The news. On June 5, 2026, a paper titled SigmaScale appeared on arXiv. It tackles a long-standing weakness of SVD-based weight compression: the result depends heavily on how you scale a matrix's rows and columns before truncating, and prior methods fix that scaling with a hand-derived formula. SigmaScale instead learns the scaling — two diagonal vectors optimized under an activation-aware loss — which lowers the effective rank of the weights so truncated SVD throws away less of what matters. The authors report it stays competitive on perplexity and zero-shot benchmarks for Llama 3.1 8B Instruct and Qwen3-8B. Read the paper →

Picture a sound engineer at a graphic equalizer — a row of sliders, one per frequency band.
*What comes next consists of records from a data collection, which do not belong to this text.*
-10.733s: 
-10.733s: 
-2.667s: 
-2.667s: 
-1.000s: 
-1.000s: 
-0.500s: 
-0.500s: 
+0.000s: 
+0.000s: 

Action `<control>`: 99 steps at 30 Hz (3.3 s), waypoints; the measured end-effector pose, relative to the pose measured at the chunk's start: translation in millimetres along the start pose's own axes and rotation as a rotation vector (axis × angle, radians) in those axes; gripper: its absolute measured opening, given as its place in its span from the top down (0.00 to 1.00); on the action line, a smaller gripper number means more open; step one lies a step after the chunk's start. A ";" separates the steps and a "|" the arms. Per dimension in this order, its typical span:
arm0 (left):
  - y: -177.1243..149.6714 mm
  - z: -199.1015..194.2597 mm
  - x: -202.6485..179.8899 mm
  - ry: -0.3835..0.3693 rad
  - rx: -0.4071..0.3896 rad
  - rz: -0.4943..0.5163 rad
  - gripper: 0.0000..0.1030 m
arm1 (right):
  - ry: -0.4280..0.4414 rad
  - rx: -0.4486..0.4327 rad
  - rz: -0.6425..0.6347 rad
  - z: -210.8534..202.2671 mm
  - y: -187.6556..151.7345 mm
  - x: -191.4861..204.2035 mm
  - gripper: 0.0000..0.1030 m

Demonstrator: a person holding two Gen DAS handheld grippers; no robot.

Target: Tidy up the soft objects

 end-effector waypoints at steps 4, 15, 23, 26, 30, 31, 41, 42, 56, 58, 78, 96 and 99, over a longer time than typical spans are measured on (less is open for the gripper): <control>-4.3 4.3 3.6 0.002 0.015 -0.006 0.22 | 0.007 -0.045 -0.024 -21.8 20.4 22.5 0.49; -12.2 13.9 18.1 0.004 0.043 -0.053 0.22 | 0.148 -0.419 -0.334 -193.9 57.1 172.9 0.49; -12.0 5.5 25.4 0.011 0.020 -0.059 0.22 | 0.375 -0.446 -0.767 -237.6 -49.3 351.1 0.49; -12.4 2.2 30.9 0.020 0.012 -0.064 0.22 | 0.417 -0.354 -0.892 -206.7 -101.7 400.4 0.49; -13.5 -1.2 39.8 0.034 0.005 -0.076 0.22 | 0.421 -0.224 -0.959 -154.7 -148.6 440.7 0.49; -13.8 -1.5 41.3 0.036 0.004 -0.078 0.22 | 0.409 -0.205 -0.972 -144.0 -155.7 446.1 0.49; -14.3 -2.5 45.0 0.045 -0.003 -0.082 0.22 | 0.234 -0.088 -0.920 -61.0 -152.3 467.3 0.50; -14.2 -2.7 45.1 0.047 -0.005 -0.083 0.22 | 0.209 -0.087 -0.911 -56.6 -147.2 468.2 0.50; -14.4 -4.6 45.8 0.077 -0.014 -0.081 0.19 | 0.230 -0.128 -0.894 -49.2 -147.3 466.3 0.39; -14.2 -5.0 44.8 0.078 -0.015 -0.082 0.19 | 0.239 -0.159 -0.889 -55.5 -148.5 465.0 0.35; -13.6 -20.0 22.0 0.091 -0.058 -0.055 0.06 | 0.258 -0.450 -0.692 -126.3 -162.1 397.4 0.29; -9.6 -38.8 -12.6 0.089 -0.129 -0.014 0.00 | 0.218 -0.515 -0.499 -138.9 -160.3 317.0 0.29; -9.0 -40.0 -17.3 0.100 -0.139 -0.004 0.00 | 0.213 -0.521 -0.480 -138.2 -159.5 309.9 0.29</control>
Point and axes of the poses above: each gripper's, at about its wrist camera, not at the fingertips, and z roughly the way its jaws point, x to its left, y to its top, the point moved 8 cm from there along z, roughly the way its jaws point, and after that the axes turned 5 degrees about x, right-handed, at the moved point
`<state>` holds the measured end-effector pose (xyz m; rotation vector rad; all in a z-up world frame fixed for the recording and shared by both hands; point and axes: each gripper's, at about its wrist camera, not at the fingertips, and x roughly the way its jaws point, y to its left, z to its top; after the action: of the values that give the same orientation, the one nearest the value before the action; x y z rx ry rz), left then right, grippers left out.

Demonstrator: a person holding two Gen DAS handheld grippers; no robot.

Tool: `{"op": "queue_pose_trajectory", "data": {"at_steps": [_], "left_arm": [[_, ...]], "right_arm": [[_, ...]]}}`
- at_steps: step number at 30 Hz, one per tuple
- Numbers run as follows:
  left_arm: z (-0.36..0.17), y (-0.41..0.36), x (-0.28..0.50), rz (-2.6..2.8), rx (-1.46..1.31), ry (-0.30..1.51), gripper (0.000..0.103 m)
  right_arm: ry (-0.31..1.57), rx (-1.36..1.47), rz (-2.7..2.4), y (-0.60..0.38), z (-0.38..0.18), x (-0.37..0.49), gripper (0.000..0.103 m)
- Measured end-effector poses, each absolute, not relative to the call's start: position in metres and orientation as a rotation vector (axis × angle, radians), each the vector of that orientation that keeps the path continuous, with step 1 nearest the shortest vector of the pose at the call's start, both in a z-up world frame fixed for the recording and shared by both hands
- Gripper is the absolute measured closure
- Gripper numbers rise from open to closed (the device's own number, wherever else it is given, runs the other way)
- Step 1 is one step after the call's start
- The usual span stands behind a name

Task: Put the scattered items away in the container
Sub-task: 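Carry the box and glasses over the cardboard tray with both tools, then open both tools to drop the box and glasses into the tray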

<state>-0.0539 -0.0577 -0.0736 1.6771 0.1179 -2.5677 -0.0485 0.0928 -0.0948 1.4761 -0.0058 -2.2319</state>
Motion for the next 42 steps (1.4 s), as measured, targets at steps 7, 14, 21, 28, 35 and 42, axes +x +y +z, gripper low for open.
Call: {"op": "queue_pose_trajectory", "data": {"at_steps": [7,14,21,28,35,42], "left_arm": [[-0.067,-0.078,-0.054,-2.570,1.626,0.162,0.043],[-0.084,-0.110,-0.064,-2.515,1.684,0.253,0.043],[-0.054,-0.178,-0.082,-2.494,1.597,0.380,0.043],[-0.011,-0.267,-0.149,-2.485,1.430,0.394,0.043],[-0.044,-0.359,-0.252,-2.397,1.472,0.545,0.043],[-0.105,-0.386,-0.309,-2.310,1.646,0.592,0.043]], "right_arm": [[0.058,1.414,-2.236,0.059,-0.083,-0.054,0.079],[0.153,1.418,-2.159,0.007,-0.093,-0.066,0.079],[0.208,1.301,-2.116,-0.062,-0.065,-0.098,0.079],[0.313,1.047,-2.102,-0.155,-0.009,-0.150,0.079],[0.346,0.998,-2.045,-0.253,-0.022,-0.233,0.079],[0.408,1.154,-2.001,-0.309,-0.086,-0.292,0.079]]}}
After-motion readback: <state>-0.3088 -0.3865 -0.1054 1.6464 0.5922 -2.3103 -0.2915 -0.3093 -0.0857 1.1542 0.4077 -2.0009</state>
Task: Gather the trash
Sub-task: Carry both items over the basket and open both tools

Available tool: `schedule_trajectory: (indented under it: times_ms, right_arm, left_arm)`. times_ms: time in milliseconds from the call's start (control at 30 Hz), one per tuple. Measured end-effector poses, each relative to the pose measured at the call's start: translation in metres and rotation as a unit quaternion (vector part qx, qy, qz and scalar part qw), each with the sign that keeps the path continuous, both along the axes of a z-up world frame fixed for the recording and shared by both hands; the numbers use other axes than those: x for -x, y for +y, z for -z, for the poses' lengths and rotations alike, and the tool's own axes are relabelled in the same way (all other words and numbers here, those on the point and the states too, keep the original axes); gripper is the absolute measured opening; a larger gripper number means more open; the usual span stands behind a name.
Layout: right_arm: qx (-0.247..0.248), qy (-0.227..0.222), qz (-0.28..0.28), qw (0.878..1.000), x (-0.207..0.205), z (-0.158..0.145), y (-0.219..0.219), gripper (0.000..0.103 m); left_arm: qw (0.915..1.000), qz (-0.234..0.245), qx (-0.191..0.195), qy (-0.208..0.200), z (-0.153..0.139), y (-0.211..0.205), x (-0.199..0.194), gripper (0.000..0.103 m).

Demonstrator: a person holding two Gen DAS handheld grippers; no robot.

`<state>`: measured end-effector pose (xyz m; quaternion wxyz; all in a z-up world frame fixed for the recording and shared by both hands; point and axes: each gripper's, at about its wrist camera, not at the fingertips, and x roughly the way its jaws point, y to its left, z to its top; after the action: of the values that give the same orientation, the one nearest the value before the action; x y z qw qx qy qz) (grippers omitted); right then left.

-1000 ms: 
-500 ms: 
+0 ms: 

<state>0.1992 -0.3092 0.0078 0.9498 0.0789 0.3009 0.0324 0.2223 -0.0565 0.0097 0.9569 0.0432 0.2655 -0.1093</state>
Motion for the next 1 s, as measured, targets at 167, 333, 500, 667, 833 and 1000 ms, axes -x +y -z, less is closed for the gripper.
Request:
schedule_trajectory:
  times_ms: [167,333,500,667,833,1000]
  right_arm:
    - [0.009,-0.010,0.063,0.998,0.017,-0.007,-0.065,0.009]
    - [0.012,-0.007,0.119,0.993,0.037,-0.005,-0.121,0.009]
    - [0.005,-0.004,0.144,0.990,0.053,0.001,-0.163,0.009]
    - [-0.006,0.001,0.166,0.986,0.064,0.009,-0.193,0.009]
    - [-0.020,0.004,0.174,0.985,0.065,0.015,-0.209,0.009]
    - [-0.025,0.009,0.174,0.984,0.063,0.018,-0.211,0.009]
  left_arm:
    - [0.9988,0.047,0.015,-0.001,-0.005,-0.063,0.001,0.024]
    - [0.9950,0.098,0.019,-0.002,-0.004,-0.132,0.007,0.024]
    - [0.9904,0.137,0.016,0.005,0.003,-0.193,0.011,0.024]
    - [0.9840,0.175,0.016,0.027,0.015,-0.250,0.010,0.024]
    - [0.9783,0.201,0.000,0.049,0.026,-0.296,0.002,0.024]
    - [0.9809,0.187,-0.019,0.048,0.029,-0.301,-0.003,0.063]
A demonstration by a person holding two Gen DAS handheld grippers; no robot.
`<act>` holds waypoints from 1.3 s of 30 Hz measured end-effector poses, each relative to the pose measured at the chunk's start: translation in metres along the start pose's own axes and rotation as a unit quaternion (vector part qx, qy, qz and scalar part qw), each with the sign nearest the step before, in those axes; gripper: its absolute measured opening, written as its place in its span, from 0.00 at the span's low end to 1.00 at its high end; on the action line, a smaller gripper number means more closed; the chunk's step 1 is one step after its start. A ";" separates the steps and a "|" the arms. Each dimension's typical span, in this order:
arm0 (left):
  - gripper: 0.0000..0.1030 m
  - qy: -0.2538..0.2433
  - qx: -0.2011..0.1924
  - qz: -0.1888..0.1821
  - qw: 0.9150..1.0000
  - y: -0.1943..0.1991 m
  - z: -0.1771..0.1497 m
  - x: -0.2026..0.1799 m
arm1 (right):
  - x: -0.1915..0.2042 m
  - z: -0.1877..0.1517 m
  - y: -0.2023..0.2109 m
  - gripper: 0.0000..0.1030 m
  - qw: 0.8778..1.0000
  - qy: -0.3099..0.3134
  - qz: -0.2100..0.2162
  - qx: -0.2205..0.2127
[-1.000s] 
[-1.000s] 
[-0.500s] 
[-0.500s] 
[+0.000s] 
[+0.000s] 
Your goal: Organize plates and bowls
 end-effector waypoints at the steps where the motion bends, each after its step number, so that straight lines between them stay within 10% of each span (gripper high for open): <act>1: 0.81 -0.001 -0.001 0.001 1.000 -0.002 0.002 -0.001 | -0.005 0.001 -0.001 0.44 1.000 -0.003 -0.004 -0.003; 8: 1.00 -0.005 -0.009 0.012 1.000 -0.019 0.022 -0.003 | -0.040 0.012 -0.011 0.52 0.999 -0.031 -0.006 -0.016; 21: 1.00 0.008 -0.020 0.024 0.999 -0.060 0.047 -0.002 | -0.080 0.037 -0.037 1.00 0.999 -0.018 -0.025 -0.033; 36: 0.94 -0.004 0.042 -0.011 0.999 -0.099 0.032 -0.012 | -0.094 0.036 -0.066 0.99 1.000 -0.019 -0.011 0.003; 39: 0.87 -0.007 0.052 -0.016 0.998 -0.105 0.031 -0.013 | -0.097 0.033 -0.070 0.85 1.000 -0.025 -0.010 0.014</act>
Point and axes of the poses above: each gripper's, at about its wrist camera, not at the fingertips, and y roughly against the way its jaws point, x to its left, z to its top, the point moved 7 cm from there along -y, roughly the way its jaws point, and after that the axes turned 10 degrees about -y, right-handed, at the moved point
A finished song is a mix of all those bands, but most of what you actually hear sits in a handful of them; the rest are nearly silent. To shrink the file you could mute the quiet bands and barely notice. That muting is truncated SVD: a weight matrix is broken into ranked "bands" — its singular values — and the quietest are dropped. The catch is that a quiet band isn't always silent, so mute too many and the song goes flat. SigmaScale's move is to re-tune the EQ first — to learn how to scale the matrix so the energy piles into the first few bands, leaving an even quieter tail to cut.

Underneath the metaphor, the "bands" are the directions a weight matrix acts along, and their "loudness" is the matrix's singular values — the numbers a singular value decomposition sorts from largest to smallest. Truncated SVD keeps only the top k of them and stores two skinny matrices in place of one big one. How well that works depends entirely on how fast the singular values fall off: if a matrix spreads its energy evenly across hundreds of directions, cutting any of them hurts. Earlier SVD-compression methods reach for a fixed, analytic rescaling of the rows and columns — set by a formula rather than learned — to steepen that falloff before truncating.

SigmaScale learns the rescaling instead of deriving it. It optimizes just two vectors — one diagonal scale for the rows, one for the columns — under an activation-aware loss, so the truncation error is pushed onto the directions the model's activations barely use. The effect is to lower the matrix's effective intrinsic rank: the same energy now lives in fewer singular values, so the discarded tail carries less of what matters. The authors report it stays competitive on perplexity and zero-shot tasks for Llama 3.1 8B Instruct and Qwen3-8B — two learned vectors per matrix doing the work a hand-derived formula used to approximate.

This pulls a different lever than most "shrink the model" work. Quantization shrinks each number by storing it in fewer bits — dropping from 16-bit to 4-bit packs four times as many weights into the same memory. Low-rank compression leaves the bit-width alone and removes whole directions of redundancy instead. The two axes are orthogonal: you can rank-reduce a matrix and then quantize what's left.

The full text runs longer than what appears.